Repeat only the lines below from the one containing "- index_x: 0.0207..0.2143" through the one containing "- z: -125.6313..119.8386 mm", inclusive, exactly as written.

━━ DATASET SECTION

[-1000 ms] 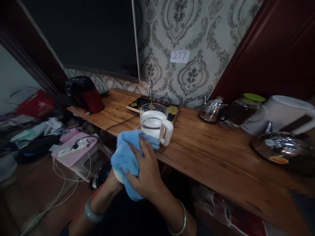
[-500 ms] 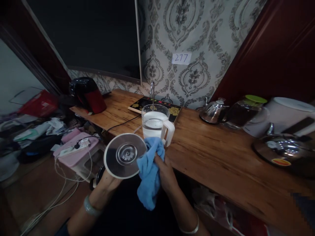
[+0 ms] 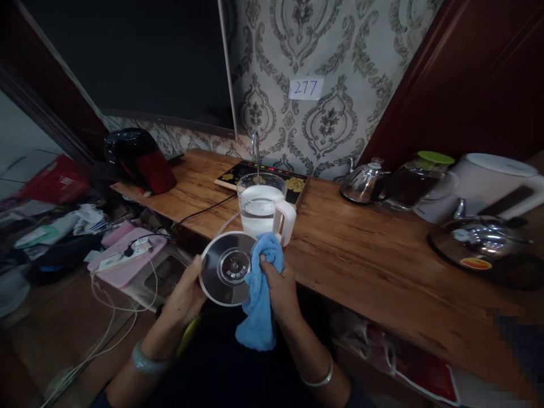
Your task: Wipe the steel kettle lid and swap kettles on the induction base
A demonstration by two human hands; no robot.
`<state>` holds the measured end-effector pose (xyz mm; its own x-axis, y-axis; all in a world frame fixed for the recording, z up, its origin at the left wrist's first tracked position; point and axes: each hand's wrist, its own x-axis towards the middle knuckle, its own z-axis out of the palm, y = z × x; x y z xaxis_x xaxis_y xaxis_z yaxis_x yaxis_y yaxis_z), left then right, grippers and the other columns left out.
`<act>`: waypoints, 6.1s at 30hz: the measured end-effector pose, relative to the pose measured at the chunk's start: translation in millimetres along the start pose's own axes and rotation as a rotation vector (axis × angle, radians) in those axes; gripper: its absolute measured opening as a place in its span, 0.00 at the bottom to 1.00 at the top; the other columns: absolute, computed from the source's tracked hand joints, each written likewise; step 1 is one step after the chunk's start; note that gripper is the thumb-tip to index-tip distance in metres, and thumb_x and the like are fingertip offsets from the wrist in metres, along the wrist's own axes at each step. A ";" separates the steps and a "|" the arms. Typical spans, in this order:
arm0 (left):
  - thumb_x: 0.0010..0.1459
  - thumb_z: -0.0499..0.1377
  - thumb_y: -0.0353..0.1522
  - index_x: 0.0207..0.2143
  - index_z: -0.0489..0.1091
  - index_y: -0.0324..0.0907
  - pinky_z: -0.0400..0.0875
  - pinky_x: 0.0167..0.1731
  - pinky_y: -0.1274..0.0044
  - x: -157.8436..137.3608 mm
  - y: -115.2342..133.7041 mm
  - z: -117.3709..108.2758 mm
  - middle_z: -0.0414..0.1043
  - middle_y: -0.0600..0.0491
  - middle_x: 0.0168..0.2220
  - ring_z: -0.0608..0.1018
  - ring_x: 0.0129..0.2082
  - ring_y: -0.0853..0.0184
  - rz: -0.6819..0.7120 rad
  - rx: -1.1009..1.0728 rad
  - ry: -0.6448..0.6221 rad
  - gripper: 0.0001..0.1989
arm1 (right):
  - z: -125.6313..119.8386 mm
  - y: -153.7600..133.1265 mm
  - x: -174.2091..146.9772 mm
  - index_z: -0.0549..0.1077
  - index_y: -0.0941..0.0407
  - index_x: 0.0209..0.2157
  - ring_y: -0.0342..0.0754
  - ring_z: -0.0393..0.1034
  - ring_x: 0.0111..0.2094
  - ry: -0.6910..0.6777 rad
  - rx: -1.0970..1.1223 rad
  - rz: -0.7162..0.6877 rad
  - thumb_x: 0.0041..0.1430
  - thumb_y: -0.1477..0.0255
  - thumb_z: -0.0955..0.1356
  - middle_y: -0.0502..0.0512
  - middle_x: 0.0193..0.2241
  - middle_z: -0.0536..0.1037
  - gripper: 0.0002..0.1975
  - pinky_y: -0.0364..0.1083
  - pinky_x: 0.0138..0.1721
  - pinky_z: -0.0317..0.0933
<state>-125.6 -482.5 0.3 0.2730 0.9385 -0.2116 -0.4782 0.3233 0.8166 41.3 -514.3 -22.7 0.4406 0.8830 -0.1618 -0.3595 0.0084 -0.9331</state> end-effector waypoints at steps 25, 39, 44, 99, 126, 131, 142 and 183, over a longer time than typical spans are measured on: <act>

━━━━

## RESULT OF THIS TASK
  - index_x: 0.0207..0.2143
  - index_z: -0.0489..0.1091
  - index_y: -0.0324..0.0907
  - pinky_z: -0.0400..0.0875
  - pinky_x: 0.0167..0.1731
  - pinky_y: -0.1274..0.0044
  - x: -157.8436..137.3608 mm
  - y: -115.2342..133.7041 mm
  - z: -117.3709..108.2758 mm
  - middle_z: -0.0414..0.1043
  - middle_y: -0.0600..0.0491
  - middle_x: 0.0168..0.2220
  - ring_z: -0.0608..0.1018
  - ring_x: 0.0129..0.2082
  - ring_y: -0.0853..0.0184
  - rz: -0.6819..0.7120 rad
  - rx: -1.1009..1.0728 rad
  - ry: -0.6448..0.6221 rad
  - gripper: 0.0001..0.1989
arm1 (right):
  - z: -125.6313..119.8386 mm

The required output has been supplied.